Um seinen Aufstieg in Hollywood fortzusetzen, erhielt Kubrick von United Artists ein stattliches Budget (850.000 Dollar), um das Antikriegsdrama Paths of Glory (1957) in Westdeutschland zu drehen. Der Film spielt während des Ersten Weltkriegs und handelt von einem selbstmörderischen Angriff französischer Truppen auf eine deutsche Stellung und den Folgen, die sich daraus ergeben. Wegen seiner vernichtenden Darstellung des französischen Offizierskorps wurde der Film in Frankreich erst 1975 gezeigt. Kirk Douglas, Adolphe Menjou und Ralph Meeker lieferten überzeugende Leistungen ab. Paths of Glory enthielt auch ein ausgezeichnetes Drehbuch von Calder Willingham, dem Kultautor Jim Thompson und Kubrick, der unabhängig von seinen Mitarbeitern fast immer den Löwenanteil an den Drehbüchern seiner Filme schrieb. Während seiner gesamten Karriere kümmerte sich Kubrick um die Details aller Aspekte seiner Filme, nicht zuletzt um Produktionsdesign, Schnitt und Kameraführung. So war er persönlich für die bravourösen Handkamerafahrten in Wege zum Ruhm verantwortlich. Leider hatte Kubrick auf sein Gehalt verzichtet, um sich an dem Film zu beteiligen, der trotz seiner hervorragenden Qualität an den Kinokassen nicht gut abschnitt.
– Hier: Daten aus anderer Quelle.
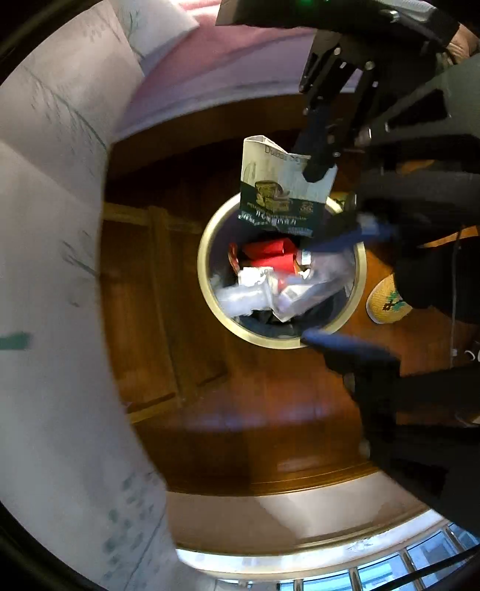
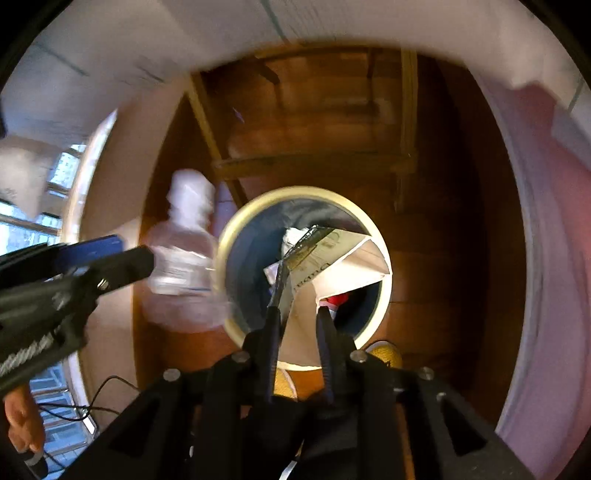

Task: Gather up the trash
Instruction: 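Carry bottle and chocolate box over the bin and open both tools, then raise both tools from the bin back toward the table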

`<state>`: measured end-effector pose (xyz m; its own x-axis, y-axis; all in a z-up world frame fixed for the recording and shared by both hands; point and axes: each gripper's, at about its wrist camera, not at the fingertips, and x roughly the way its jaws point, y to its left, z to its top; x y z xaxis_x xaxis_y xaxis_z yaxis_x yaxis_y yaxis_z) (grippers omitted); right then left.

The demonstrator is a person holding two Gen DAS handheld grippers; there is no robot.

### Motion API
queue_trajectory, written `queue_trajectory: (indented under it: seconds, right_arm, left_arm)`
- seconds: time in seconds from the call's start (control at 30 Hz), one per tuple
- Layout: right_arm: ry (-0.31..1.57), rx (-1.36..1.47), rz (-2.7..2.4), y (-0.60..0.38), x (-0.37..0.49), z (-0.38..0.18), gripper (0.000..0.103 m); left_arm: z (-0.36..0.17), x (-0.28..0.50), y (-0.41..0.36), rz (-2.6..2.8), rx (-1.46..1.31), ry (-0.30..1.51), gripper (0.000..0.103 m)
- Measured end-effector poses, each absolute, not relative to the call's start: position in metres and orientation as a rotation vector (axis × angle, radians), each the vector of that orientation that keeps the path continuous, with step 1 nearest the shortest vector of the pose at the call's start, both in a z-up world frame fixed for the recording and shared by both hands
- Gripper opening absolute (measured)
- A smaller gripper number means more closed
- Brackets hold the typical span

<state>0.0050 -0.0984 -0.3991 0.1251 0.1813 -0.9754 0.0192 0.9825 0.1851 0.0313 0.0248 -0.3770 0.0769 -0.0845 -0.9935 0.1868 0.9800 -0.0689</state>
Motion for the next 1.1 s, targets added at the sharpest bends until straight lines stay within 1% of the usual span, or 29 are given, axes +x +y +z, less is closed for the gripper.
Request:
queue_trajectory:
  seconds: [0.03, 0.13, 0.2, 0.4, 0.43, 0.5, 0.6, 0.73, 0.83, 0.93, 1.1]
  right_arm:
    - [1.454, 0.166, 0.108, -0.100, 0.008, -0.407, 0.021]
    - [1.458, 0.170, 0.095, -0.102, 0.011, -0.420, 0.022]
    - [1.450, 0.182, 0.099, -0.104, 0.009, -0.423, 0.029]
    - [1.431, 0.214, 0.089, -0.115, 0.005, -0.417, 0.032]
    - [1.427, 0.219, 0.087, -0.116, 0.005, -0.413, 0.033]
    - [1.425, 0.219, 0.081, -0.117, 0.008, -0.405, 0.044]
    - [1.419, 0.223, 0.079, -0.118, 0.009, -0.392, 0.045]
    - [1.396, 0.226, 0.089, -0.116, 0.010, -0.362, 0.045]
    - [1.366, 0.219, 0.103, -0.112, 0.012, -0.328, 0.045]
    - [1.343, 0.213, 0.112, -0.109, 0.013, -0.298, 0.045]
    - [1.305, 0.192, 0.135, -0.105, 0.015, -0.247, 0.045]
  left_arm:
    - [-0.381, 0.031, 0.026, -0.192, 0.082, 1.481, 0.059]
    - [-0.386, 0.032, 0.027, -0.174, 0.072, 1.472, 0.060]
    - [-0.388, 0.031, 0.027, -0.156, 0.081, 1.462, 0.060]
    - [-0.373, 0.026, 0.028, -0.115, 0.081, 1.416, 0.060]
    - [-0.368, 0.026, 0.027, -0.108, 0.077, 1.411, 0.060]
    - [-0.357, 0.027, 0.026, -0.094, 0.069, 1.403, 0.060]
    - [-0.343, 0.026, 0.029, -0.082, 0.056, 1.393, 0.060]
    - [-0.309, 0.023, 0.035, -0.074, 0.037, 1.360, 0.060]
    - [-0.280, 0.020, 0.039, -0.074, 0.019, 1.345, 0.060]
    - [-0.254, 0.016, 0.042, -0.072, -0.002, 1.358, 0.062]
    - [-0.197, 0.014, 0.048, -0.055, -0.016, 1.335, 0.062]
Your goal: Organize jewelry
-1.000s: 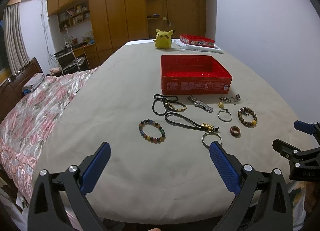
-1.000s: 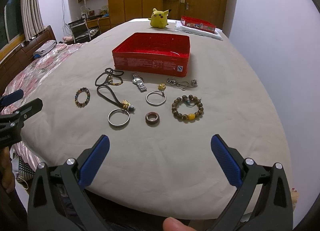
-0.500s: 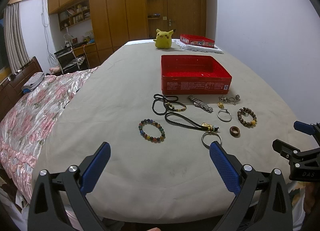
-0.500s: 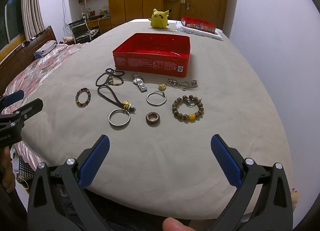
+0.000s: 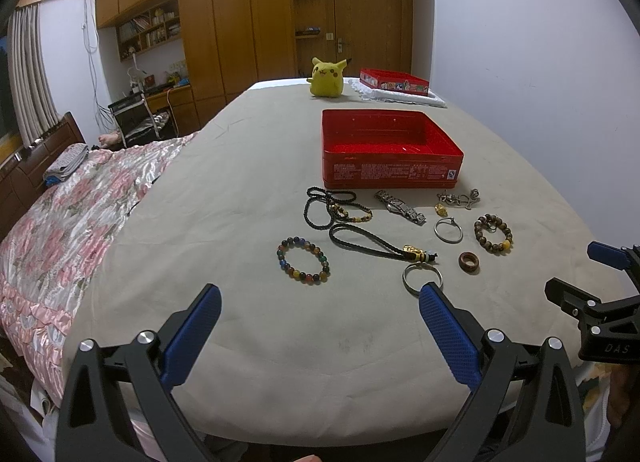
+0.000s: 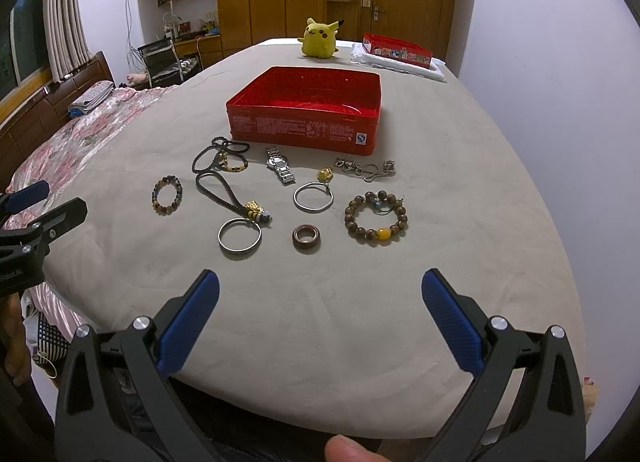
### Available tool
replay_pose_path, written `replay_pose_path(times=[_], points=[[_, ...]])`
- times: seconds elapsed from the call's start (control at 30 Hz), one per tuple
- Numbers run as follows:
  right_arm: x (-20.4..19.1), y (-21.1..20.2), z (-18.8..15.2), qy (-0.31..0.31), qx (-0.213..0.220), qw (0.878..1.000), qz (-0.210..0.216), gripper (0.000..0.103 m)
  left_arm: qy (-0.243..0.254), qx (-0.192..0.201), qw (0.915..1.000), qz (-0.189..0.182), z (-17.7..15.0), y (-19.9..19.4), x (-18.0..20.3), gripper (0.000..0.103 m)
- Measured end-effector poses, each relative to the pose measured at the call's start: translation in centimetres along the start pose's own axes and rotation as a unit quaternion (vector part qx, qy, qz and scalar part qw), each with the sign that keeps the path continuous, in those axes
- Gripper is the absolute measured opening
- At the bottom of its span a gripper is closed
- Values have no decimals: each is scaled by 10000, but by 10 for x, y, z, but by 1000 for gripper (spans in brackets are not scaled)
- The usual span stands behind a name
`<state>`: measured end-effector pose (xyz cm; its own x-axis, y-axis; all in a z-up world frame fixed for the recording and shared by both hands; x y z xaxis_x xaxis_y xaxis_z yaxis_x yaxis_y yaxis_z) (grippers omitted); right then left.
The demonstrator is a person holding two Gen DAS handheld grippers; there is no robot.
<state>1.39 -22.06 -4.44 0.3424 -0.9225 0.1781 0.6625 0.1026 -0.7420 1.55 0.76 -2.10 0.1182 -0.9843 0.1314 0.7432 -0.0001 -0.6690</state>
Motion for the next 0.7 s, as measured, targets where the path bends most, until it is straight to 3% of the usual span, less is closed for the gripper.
replay_pose_path(times=[0.7], points=[[-1,5,3,-75,-32,9999,149,100,-52,-129,9999,-71,-2,5,0,99]])
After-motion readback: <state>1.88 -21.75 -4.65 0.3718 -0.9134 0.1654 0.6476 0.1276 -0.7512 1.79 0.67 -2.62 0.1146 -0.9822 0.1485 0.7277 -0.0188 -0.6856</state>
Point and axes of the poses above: each gripper's, at about its wrist camera, not at the fingertips, and y roughly the way its jaws point, x to its right, z to its top, the point moved 2 cm from there along y, roughly the way its jaws point, and after that the axes turned 14 degrees about -y, right-handed, at the moved point
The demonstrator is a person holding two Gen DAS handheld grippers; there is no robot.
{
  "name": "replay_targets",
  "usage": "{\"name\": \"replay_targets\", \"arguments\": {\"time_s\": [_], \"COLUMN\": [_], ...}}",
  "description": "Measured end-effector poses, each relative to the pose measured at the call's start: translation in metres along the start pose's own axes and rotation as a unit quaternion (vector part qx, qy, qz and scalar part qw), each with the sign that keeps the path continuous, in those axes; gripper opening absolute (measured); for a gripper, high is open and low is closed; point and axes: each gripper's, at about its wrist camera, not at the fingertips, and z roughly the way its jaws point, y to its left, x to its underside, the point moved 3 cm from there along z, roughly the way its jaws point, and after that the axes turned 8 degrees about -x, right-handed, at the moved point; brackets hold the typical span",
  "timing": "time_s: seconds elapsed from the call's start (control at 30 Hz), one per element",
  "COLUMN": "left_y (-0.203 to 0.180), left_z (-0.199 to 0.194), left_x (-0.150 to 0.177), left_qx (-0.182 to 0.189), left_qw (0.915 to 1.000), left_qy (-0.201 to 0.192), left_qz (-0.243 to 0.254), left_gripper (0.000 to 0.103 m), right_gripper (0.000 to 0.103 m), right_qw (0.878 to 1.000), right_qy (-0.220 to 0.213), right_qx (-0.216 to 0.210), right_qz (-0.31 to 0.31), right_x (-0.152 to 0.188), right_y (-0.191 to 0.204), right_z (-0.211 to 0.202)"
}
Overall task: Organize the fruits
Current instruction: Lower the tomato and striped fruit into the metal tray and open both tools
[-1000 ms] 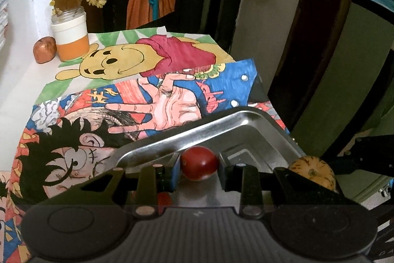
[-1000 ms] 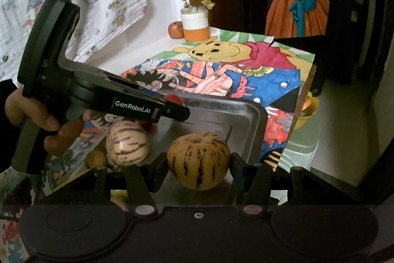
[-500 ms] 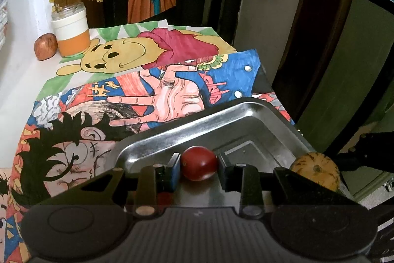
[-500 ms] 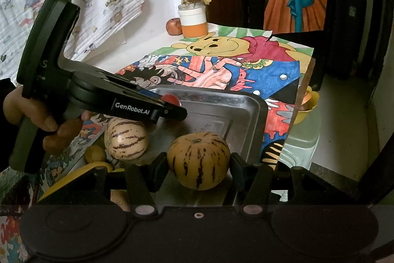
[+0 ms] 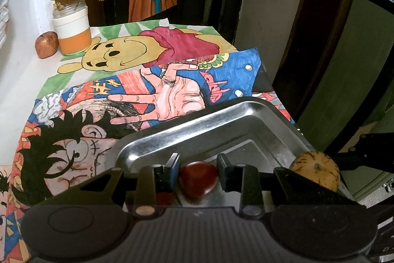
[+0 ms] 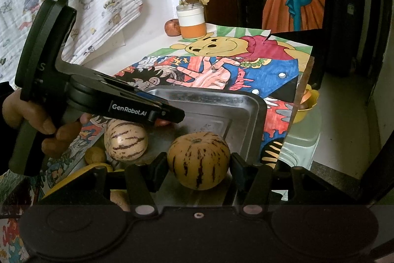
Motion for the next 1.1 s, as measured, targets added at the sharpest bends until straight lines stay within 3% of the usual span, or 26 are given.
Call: {"name": "replay_targets", "arguments": {"time_s": [0.33, 0.5, 0.83, 1.1], "left_y": [0.002, 0.003, 0.008, 0.013], "left_z": [-0.004, -0.01, -0.034, -0.054], "left_x": [-0.001, -0.005, -0.003, 0.006], "left_qx": [0.001, -0.003, -0.04, -0.066], "left_qw": [1.0, 0.9999, 0.9976, 0.9936], "left_qy": [-0.002, -0.01, -0.051, -0.079], "left_qz": [-0.005, -0.009, -0.021, -0.046], "left_gripper": [0.035, 0.041, 0.083, 0.098], "right_gripper": [0.057, 0.06, 0.074, 0.085], "right_qw": [1.0, 1.0, 0.999, 0.997], "right_qy": [-0.006, -0.012, -0.042, -0.072], "right_qx": [0.006, 0.007, 0.017, 0.04], "right_qz": [0.004, 0.007, 0.012, 0.002], "right_x": [0.002, 0.001, 0.001, 0.004], "right_y": [0.0, 0.0, 0.007, 0.013], "right_z": [-0.003, -0.003, -0.009, -0.018]}}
Kubrick arbeitete mehrere Monate lang mit Marlon Brando an der Entwicklung von One-Eyed Jacks (1961), aber die kreativen Differenzen zwischen den beiden wurden schließlich zu groß, und Kubrick verließ das Projekt, das schließlich von Brando selbst inszeniert wurde. Kubrick nahm dann das Angebot von Douglas an, die Regie von Spartacus (1960) von Anthony Mann zu übernehmen, der gerade gefeuert worden war. Spartacus, das Epos über einen Sklavenaufstand im Römischen Reich, war mehr als drei Stunden lang – einige Kritiker hielten ihn für zu lang, aber die meisten waren sich einig, dass er deutlich besser war als der Standard-Abenteuerfilm „Schwert und Skandal“. Er profitierte von Dalton Trumbos Adaption eines Romans von Howard Fast und einer hervorragenden Besetzung, zu der Douglas, Laurence Olivier, Peter Ustinov und Charles Laughton gehörten. Spartacus war wohl Kubricks zugänglichster Film, aber auch sein anonymster Film und derjenige, über den er am wenigsten Kontrolle hatte.